Battlefield 3 szokuje organizację ochrony zwierząt
"Najnowsza produkcja od DICE to gra brutalna, która może spaczyć umysły młodych ludzi" - tak uważa jedna z czołowych organizacji broniących praw zwierząt, czyli PETA. O co chodzi?
O scenę, w której gracz zmuszony jest walczyć ze śmiercionośnym szczurem, wyłaniającym się z gruzów podczas jednej z misji w Battlefield 3. Jak się okazuje, nikt nie zwraca uwagi na fakt, że w wymienionej produkcji zabija się tysiące niewinnych żołnierzy. Najważniejszy jest szczur. Cóż, przynajmniej wydawca może liczyć na mały rozgłos, który się przyda, bo póki co - pod tym względem wygrywa konkurencyjne Modern Warfare 3 (więcej o sprawie kradzieży tysiąca sztuk nowego Call of Duty można przeczytać tutaj).
Wracając jednak do sprawy Battlefield 3. Takie oto oświadczenie wydała organizacja PETA (tak, to ta sama, dla której pozuje popularna polska modelka Joanna Krupa): "Realistyczna gra komputerowa Battlefield 3 traktuje zwierzęta w sadystyczny sposób. Daje możliwość zabicia szczura nożem bojowym, podniesienia za ogon i wyrzucenia. Zabijanie wirtualnych zwierząt może doprowadzić do brutalnych zachowań wśród młodej, męskiej części publiczności. Ostatnio odnotowano sporo powtarzających się przypadków okrucieństwa wobec zwierząt w Niemczech, gdzie młodzi ludzie je zabijają. Inspiracją takich ataków są często filmy oraz gry komputerowe".
Sprawa jest bardzo "poważna" tym bardziej, że Battlefield 3 ukazuje brutalne sceny w bardzo realistyczny sposób ze względu na świetnie dopracowaną grafikę, o czym świadczy chociażby wypowiedź naszego redaktora.

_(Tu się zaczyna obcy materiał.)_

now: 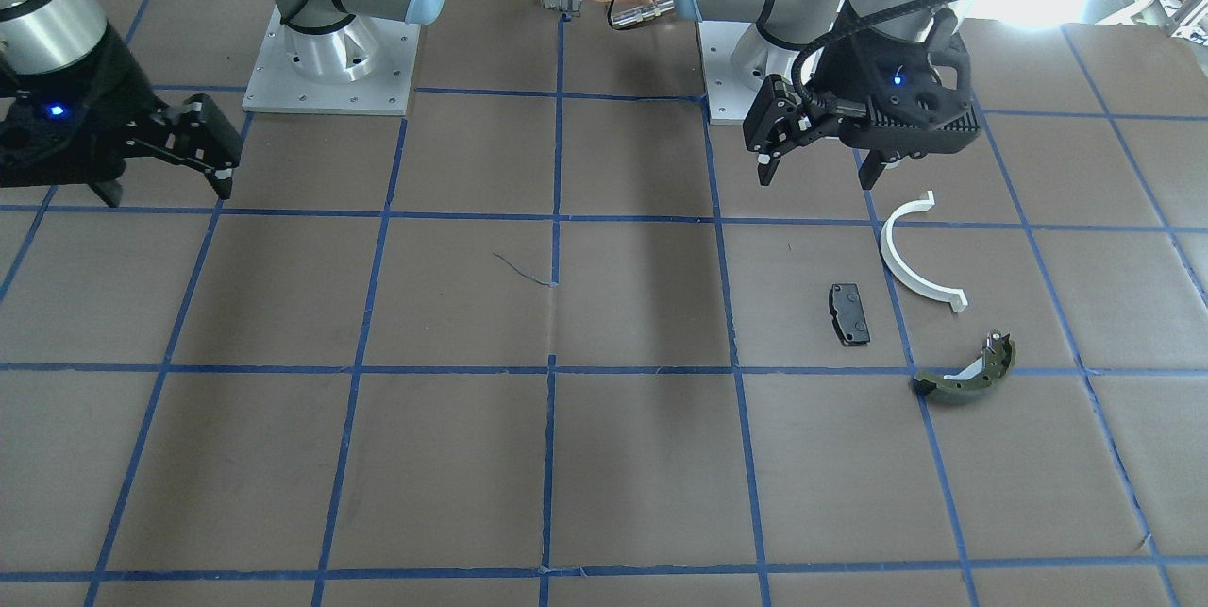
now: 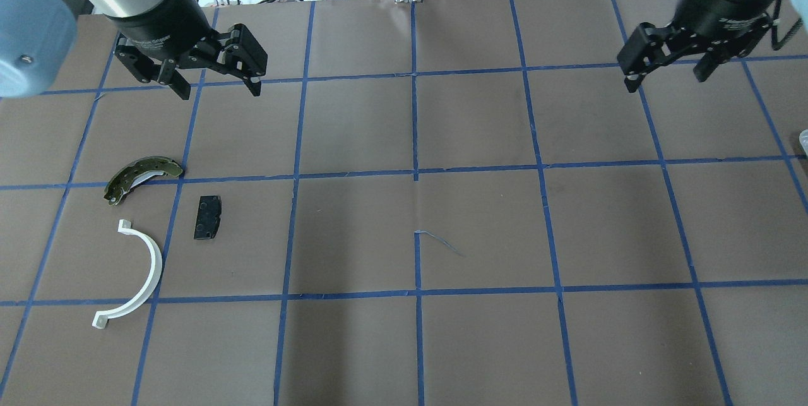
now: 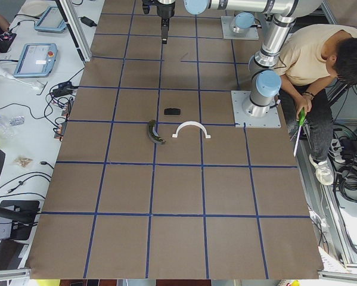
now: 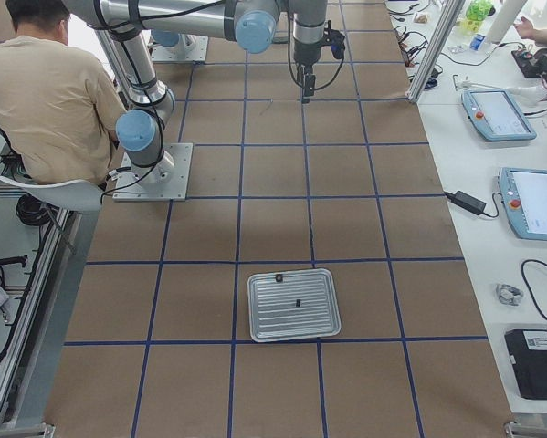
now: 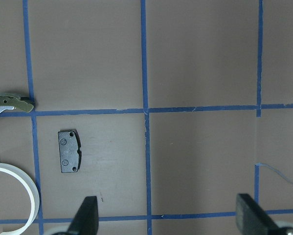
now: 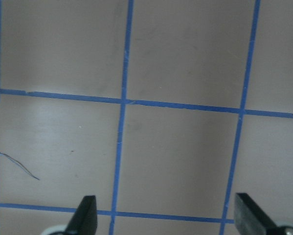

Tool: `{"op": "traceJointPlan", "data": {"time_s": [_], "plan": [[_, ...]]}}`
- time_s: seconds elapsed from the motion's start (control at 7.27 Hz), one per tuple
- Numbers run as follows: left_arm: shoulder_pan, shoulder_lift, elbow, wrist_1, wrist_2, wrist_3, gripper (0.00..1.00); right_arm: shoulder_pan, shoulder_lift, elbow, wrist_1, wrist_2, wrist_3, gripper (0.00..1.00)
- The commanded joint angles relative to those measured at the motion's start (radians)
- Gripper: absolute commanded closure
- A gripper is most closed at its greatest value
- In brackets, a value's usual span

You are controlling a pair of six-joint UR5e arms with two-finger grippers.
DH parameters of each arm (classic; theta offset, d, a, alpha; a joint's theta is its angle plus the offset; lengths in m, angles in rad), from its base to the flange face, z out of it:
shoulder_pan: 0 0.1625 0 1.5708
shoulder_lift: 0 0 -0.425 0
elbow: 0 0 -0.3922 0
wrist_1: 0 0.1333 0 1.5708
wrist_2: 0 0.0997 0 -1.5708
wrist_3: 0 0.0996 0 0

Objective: Place bearing gear from tray to pile

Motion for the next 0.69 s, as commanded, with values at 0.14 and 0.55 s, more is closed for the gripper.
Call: {"op": "traceJointPlan", "data": {"time_s": [0.14, 0.55], "plan": [[-0.001, 0.001, -0.002, 0.000, 0.000, 0.000, 0.00, -0.283, 0.038, 0.022, -0.011, -0.001, -0.282, 0.00], [0.002, 0.001, -0.002, 0.002, 0.000, 0.000, 0.00, -0.574, 0.231, 0.048, -0.256, 0.014, -0.672, 0.00]]}}
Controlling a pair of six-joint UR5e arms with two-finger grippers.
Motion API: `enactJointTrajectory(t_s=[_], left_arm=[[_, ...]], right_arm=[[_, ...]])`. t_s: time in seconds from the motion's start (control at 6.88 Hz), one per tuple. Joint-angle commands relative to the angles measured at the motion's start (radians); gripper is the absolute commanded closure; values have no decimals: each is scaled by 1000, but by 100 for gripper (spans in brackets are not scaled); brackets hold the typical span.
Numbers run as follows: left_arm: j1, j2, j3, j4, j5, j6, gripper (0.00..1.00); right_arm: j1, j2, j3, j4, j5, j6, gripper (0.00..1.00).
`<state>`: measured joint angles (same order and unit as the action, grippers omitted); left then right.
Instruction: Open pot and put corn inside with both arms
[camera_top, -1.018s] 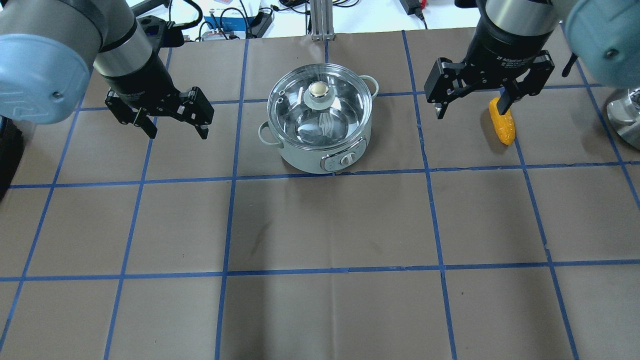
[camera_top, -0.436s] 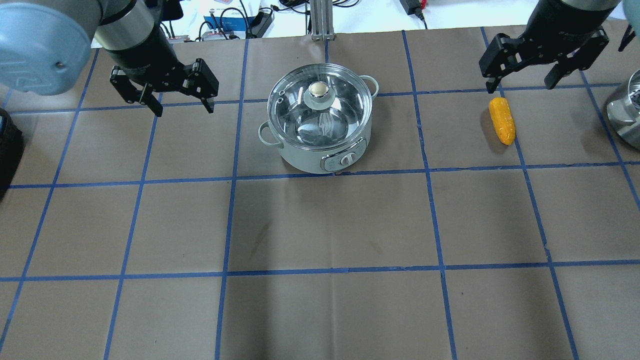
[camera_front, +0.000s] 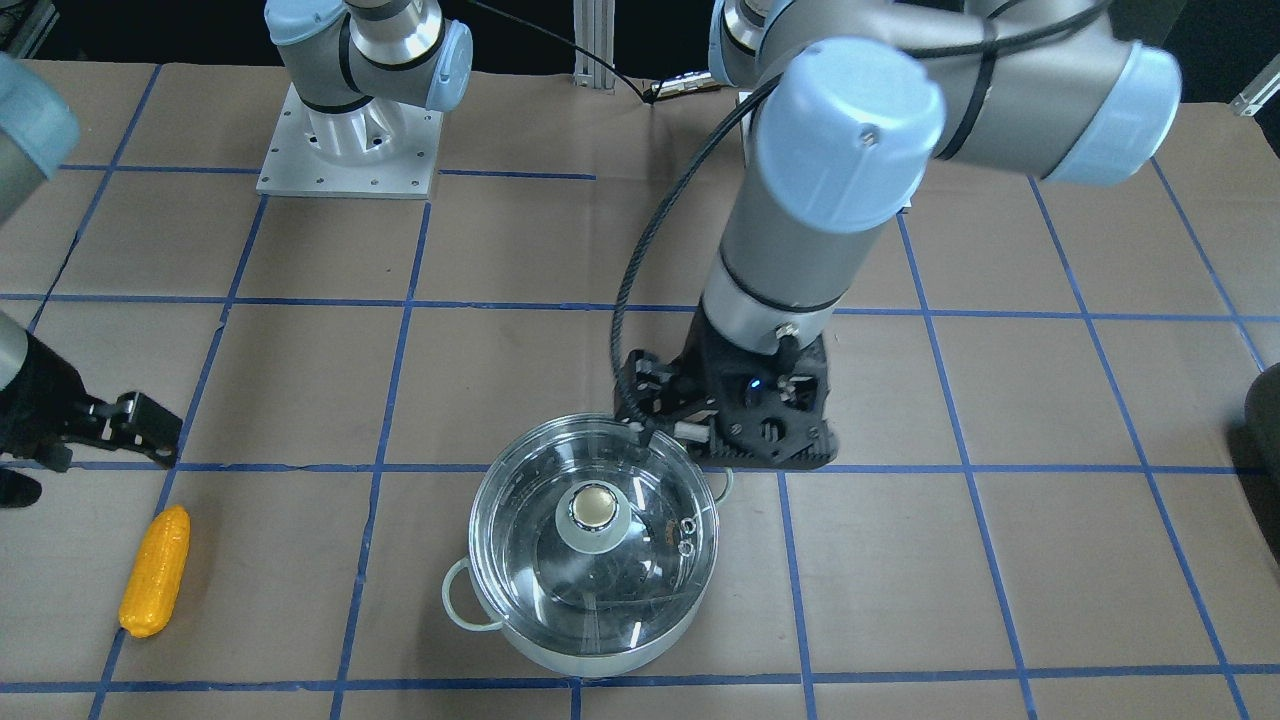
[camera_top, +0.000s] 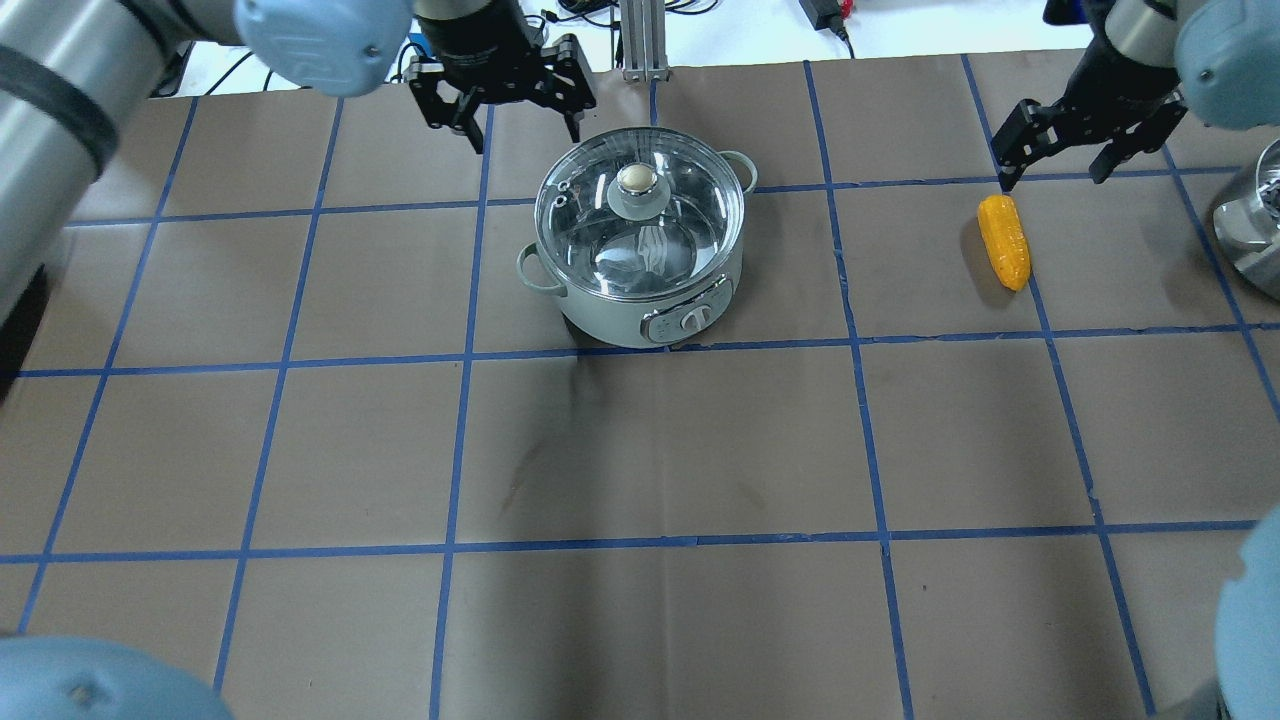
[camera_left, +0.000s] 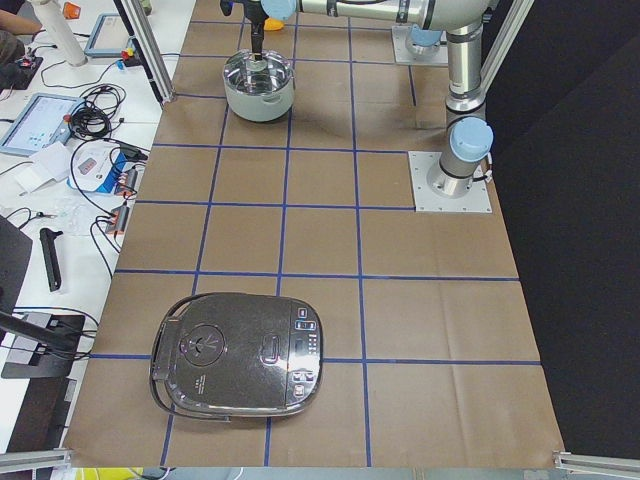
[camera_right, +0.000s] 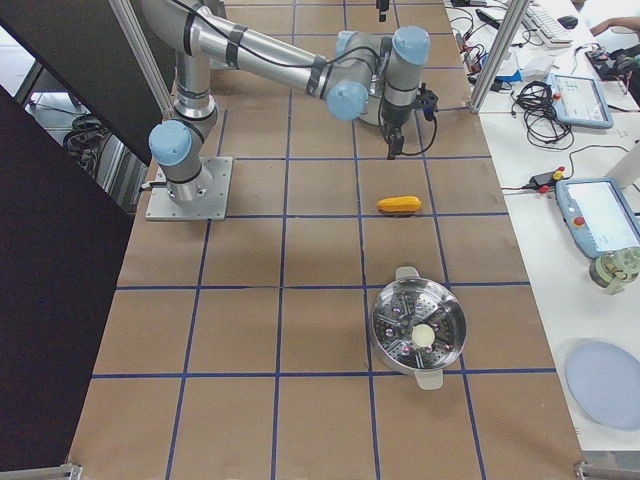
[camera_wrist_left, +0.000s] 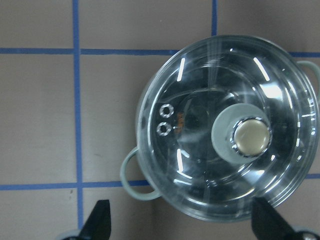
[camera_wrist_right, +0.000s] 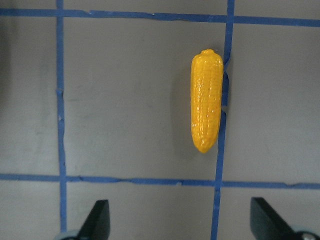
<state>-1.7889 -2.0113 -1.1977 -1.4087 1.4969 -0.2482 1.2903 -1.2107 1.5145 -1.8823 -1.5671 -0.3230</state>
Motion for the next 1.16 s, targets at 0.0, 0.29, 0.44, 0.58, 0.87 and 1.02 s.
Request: enactJointTrajectory(t_s=[0.0, 0.29, 0.44, 0.58, 0.87, 1.02], left_arm=[[-76, -133, 40, 106, -4, -104, 0], [-93, -142, 27, 111, -1, -111, 0], [-95, -156, 27, 108, -1, -108, 0], [-95, -159, 26, 103, -1, -108, 0], [-93, -156, 29, 103, 8, -73, 41], [-93, -156, 30, 105, -1, -62, 92]], right_arm=[[-23, 184, 16, -201, 43, -80, 3], [-32, 235, 44, -279, 59, -97, 5], [-34, 250, 44, -288, 56, -97, 6], [-42, 253, 44, -297, 56, -97, 13], [-48, 255, 44, -297, 55, -97, 50], [-48, 255, 42, -299, 58, -96, 84]])
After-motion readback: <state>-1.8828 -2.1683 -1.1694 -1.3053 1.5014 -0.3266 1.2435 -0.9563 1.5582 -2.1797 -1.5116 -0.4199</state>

"Grafika powstała w oparciu o autorski silnik studia EA DICE, Frostbite 2.0. Jest to jedna z najbardziej zaawansowanych technologii, jakie do tej pory zaprezentowano w grach wideo. Bitwy są dzięki niej tak spektakularne, że momentami nie możesz oderwać wzroku od tego, co się dzieje dookoła ciebie. Malownicze krajobrazy, przepiękne wybuchy, ultrarealistycznie przedstawieni i poruszający się żołnierze, arcydokładne tekstury - po prostu cudo. Ale tylko na PC, bo na konsolach gra wygląda już wyraźnie gorzej. Tym razem to posiadacze Xboksów 360 i PlayStation 3 mogą się czuć poszkodowani" - przekonuje.